I need some help for my daughter who is 7 months pregnant and landing in ottawa with her 5 year old daughter from Orlando.  Her doctor tells her she can;t lift anything heavy and will have 4 fairly heavy suitcases. When she lands does she have to get her luggage and then go thro customs before getting to the area where her husband will meet her. He was going to get her suitcases off the luggage carosel but I don't think he will be allowed anywhere near her until she goes thro customs etc. Can anyone help me with what the procedures are after the plane lands and any advice would be most welcome. she leaves orlando on wed the 7th. thanks 
doug


----------



## merc (Feb 5, 2007)

Things are changing with airport security all the time.  (For instance, just last week Air Canada changed its procedures in a big way for unaccompanined minors.) You are best to check with the airline she is flying on and the Ottawa airport authority to get the up-to-date information and specifics.  (Both would be available via internet.) I am sure they do this sort of thing many times a day, but I think you want official advice.


----------



## DianeG (Feb 5, 2007)

*Last I went through 3 weeks ago:*

Landing in Ottawa, she will have to line up at customs & immigration to do her declaration, then (still in the customs secure area), pick up her luggage. With her luggage cart, she proceeds to hand her customs form on exit and leaves the secure area.

She would have to get a luggage cart in the secure area and ask help from someone standing nearby, in order to haul each suitcase onto her cart. Hubby will not be able to be there to help, unfortunately.


----------



## BarCol (Feb 5, 2007)

Doug send an email to the airport authority asking if there are SkyCaps or Baggage Porters and explain the reason. Here's the link http://www.ottawa-airport.ca/AirportAuthority/contactUs-e.php

The other thing you could do is have your daughter request assistance from the airline in baggage retrieval or she could request a wheelchair and assistance that way


----------



## Kola (Feb 5, 2007)

BarCol said:


> The other thing you could do is have your daughter request assistance from the airline in baggage retrieval or she could request a wheelchair and assistance that way



That's right, request a wheelchair and baggage handling assistance from the airline immediately. Make sure the airline includes this info on the electronic ticket. 
Your daughter should also ask a crew member on board to confirm that this assistance will be available on landing.
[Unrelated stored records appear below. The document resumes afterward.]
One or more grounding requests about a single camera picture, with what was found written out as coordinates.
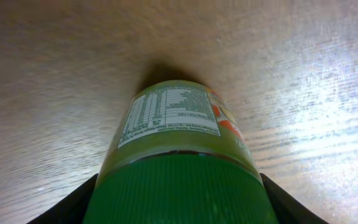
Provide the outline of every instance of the wooden table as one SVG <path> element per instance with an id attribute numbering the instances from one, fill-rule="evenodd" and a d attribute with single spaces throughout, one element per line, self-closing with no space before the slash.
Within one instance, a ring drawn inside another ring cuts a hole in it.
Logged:
<path id="1" fill-rule="evenodd" d="M 0 223 L 97 173 L 144 77 L 169 67 L 222 94 L 261 172 L 358 223 L 358 1 L 75 2 L 0 1 Z"/>

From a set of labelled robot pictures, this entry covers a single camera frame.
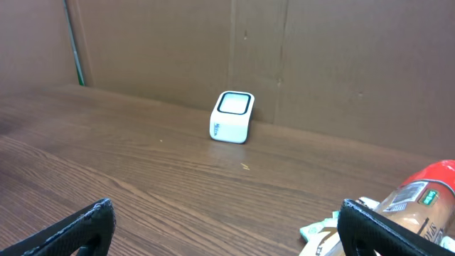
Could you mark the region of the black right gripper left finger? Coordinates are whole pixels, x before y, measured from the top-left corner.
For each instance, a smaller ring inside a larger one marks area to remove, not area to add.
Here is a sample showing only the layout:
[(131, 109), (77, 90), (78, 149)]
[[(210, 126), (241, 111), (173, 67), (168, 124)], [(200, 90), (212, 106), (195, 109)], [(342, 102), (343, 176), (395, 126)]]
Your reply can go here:
[(102, 198), (1, 251), (1, 256), (106, 256), (116, 227), (112, 201)]

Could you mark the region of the beige brown snack pouch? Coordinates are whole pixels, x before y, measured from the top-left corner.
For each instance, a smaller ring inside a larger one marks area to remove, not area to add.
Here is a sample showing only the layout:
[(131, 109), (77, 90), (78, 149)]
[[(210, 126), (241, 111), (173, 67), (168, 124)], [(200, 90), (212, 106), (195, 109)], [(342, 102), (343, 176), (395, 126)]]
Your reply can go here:
[(306, 242), (299, 256), (345, 256), (337, 228), (324, 228)]

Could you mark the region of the orange spaghetti pasta pack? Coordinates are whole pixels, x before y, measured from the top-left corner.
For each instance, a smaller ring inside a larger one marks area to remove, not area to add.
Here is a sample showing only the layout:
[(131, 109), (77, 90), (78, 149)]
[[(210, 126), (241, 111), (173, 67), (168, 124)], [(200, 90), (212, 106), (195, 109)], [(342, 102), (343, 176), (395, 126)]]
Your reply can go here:
[(454, 221), (454, 161), (438, 161), (413, 174), (375, 212), (440, 243)]

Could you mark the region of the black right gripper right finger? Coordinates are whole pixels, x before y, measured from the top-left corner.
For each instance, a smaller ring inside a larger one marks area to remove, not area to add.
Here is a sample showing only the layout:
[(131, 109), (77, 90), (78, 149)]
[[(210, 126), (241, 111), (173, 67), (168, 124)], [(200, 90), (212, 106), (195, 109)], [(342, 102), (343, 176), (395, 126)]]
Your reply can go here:
[(347, 256), (454, 256), (351, 199), (342, 203), (337, 228)]

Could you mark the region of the teal wet wipes pack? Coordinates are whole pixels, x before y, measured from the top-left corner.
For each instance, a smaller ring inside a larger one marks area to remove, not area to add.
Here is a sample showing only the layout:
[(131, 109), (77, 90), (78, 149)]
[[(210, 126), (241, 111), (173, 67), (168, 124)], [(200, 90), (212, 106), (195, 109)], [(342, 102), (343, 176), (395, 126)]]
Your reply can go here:
[(324, 220), (310, 225), (304, 226), (299, 229), (302, 238), (309, 242), (313, 237), (320, 233), (324, 228), (337, 228), (339, 211), (332, 212), (331, 218), (325, 218)]

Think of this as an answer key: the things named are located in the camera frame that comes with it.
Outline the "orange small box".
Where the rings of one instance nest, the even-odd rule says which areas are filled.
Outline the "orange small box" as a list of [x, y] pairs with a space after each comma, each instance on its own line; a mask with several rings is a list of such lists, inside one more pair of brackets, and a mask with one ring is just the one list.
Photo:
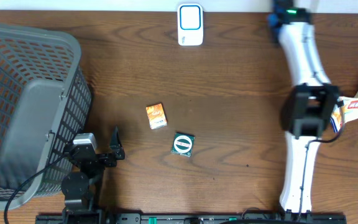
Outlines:
[[150, 105], [145, 109], [151, 129], [158, 129], [167, 125], [163, 104], [158, 103], [155, 105]]

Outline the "green white small box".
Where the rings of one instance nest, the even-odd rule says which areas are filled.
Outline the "green white small box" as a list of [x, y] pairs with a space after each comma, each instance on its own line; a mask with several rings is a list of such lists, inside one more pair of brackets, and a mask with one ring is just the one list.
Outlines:
[[195, 137], [193, 135], [176, 132], [170, 152], [180, 156], [191, 157], [194, 144]]

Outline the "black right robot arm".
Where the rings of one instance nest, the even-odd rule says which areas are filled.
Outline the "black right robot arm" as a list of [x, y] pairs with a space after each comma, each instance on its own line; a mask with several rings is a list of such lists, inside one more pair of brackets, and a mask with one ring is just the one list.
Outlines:
[[309, 10], [295, 6], [293, 1], [273, 0], [268, 25], [285, 54], [292, 85], [280, 112], [287, 143], [280, 205], [284, 211], [302, 216], [312, 210], [315, 159], [337, 105], [339, 88], [322, 66]]

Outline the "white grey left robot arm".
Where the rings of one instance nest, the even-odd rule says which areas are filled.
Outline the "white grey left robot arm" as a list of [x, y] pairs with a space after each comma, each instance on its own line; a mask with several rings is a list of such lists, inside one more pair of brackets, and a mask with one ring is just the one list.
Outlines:
[[103, 175], [108, 167], [117, 166], [125, 159], [123, 145], [115, 127], [109, 142], [109, 152], [97, 153], [93, 133], [77, 134], [68, 143], [63, 155], [78, 171], [72, 171], [62, 180], [61, 190], [65, 196], [62, 222], [65, 224], [109, 223], [114, 217], [99, 206]]

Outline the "white barcode scanner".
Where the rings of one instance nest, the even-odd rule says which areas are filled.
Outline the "white barcode scanner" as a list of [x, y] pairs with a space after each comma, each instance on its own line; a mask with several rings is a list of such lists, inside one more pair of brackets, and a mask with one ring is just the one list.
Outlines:
[[178, 44], [198, 46], [203, 43], [203, 8], [197, 3], [181, 4], [177, 9]]

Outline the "dark grey plastic basket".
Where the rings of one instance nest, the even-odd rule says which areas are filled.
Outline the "dark grey plastic basket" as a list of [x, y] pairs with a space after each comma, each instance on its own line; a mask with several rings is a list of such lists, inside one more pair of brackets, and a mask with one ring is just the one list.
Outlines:
[[0, 24], [0, 210], [55, 195], [84, 129], [91, 92], [78, 41], [64, 32]]

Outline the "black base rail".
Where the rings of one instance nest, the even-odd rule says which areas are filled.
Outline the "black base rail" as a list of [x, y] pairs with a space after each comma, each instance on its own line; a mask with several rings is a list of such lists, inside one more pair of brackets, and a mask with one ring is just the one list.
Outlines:
[[219, 224], [219, 223], [310, 223], [346, 224], [345, 215], [327, 213], [297, 214], [265, 213], [250, 211], [243, 215], [141, 215], [139, 213], [120, 213], [105, 216], [97, 215], [38, 215], [36, 224], [59, 223], [105, 223], [105, 224]]
I always ask for this kind of airport assistance for my wife who has some disabilities even if I am on the same flight. 

Kola


----------



## AKE (Feb 15, 2007)

I just went through yesterday... there are NO skycaps in the secure area (i.e. where she clears customs and then picksup her luggage off the carousel) but there are free luggage carts available. Given that she is obviously pregnant I am sure that most people would willingly help her lift the luggage off the carousel and onto the luggage cart that she can then push out the door to meet her husband.


----------



## Aldo (Feb 16, 2007)

Tell her to travel more lightly?


----------



## eal (Feb 16, 2007)

ya right - travel lightly as a parent of toddlers...I don't think so!


----------